◆ Task description
Give back every line of the material exactly, as it appears below.

◆ Data shown
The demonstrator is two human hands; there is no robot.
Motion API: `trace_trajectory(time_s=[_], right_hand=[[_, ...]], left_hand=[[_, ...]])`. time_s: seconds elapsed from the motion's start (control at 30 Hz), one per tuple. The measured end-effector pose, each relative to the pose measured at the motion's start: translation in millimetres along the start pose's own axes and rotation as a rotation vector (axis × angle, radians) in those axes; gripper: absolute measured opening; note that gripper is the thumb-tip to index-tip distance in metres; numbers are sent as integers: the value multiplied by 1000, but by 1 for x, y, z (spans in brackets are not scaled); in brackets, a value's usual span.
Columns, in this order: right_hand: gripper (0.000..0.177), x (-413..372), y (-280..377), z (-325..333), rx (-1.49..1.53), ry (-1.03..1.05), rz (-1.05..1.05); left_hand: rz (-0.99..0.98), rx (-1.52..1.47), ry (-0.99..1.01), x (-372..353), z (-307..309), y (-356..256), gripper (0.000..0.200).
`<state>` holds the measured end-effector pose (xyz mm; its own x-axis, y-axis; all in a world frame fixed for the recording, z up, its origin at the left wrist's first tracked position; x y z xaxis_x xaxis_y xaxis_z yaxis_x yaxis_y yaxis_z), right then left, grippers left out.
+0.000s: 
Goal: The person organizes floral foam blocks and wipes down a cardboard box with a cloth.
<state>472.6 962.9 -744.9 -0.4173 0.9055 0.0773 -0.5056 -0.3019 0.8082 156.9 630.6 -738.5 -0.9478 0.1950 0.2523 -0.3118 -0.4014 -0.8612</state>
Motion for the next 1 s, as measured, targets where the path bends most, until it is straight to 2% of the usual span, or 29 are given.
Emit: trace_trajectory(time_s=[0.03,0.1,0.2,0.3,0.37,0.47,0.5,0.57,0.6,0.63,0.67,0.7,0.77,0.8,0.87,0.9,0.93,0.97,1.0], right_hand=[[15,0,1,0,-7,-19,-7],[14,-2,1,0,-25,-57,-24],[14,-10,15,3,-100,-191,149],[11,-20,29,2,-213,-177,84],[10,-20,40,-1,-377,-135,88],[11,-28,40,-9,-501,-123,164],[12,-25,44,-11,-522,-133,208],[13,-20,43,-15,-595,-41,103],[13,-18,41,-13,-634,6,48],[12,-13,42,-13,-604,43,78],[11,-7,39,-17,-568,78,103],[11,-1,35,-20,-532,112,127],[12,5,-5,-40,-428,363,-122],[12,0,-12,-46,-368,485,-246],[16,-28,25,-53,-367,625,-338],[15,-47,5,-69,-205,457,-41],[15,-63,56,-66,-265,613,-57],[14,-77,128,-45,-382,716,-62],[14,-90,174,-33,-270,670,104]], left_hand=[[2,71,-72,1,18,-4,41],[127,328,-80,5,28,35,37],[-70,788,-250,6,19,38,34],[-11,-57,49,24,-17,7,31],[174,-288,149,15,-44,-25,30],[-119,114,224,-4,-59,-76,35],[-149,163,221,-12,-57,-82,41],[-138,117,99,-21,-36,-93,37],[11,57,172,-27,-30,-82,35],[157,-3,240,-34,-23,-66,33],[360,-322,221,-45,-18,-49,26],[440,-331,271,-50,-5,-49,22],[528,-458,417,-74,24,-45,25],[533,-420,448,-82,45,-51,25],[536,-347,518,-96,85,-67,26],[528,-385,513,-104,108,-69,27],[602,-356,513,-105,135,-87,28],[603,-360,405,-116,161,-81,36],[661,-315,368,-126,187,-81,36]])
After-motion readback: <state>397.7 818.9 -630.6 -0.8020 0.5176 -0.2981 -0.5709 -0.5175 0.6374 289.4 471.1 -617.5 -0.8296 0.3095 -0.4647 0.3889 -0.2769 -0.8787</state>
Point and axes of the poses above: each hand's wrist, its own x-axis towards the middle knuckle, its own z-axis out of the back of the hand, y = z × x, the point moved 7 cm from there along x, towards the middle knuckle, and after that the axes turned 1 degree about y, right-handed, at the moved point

◆ Output of the task
The demonstrator is two human hands; there is no robot.
Motion API: `trace_trajectory(time_s=[_], right_hand=[[_, ...]], left_hand=[[_, ...]])`. time_s: seconds elapsed from the motion's start (control at 30 Hz), one per tuple. The measured end-effector pose, each relative to the pose measured at the motion's start: translation in millimetres along the start pose's own axes and rotation as a rotation vector (axis × angle, radians) in those axes; gripper: absolute measured opening; note that gripper is the thumb-tip to index-tip distance in metres; numbers are sent as integers: the value multiplied by 1000, but by 1 for x, y, z (spans in brackets are not scaled); in brackets, a value's usual span.
Columns, in this order: right_hand: gripper (0.000..0.177), x (-413..372), y (-280..377), z (-325..333), rx (-1.49..1.53), ry (-1.03..1.05), rz (-1.05..1.05); left_hand: rz (-0.99..0.98), rx (-1.52..1.47), ry (-0.99..1.01), x (-372..353), z (-307..309), y (-356..256), gripper (0.000..0.200).
`<state>` holds the measured end-effector pose (xyz mm; its own x-axis, y-axis; all in a world frame fixed for the recording, z up, its origin at the left wrist's first tracked position; x y z xaxis_x xaxis_y xaxis_z yaxis_x yaxis_y yaxis_z), right then left, grippers left out.
+0.000s: 
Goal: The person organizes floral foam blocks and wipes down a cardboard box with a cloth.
<state>472.6 962.9 -744.9 -0.4173 0.9055 0.0773 -0.5056 -0.3019 0.8082 156.9 630.6 -738.5 -0.9478 0.1950 0.2523 -0.3118 -0.4014 -0.8612</state>
Motion for the next 1 s, as measured, targets where the path bends most, until it is straight to 2% of the usual span, or 29 are given.
Emit: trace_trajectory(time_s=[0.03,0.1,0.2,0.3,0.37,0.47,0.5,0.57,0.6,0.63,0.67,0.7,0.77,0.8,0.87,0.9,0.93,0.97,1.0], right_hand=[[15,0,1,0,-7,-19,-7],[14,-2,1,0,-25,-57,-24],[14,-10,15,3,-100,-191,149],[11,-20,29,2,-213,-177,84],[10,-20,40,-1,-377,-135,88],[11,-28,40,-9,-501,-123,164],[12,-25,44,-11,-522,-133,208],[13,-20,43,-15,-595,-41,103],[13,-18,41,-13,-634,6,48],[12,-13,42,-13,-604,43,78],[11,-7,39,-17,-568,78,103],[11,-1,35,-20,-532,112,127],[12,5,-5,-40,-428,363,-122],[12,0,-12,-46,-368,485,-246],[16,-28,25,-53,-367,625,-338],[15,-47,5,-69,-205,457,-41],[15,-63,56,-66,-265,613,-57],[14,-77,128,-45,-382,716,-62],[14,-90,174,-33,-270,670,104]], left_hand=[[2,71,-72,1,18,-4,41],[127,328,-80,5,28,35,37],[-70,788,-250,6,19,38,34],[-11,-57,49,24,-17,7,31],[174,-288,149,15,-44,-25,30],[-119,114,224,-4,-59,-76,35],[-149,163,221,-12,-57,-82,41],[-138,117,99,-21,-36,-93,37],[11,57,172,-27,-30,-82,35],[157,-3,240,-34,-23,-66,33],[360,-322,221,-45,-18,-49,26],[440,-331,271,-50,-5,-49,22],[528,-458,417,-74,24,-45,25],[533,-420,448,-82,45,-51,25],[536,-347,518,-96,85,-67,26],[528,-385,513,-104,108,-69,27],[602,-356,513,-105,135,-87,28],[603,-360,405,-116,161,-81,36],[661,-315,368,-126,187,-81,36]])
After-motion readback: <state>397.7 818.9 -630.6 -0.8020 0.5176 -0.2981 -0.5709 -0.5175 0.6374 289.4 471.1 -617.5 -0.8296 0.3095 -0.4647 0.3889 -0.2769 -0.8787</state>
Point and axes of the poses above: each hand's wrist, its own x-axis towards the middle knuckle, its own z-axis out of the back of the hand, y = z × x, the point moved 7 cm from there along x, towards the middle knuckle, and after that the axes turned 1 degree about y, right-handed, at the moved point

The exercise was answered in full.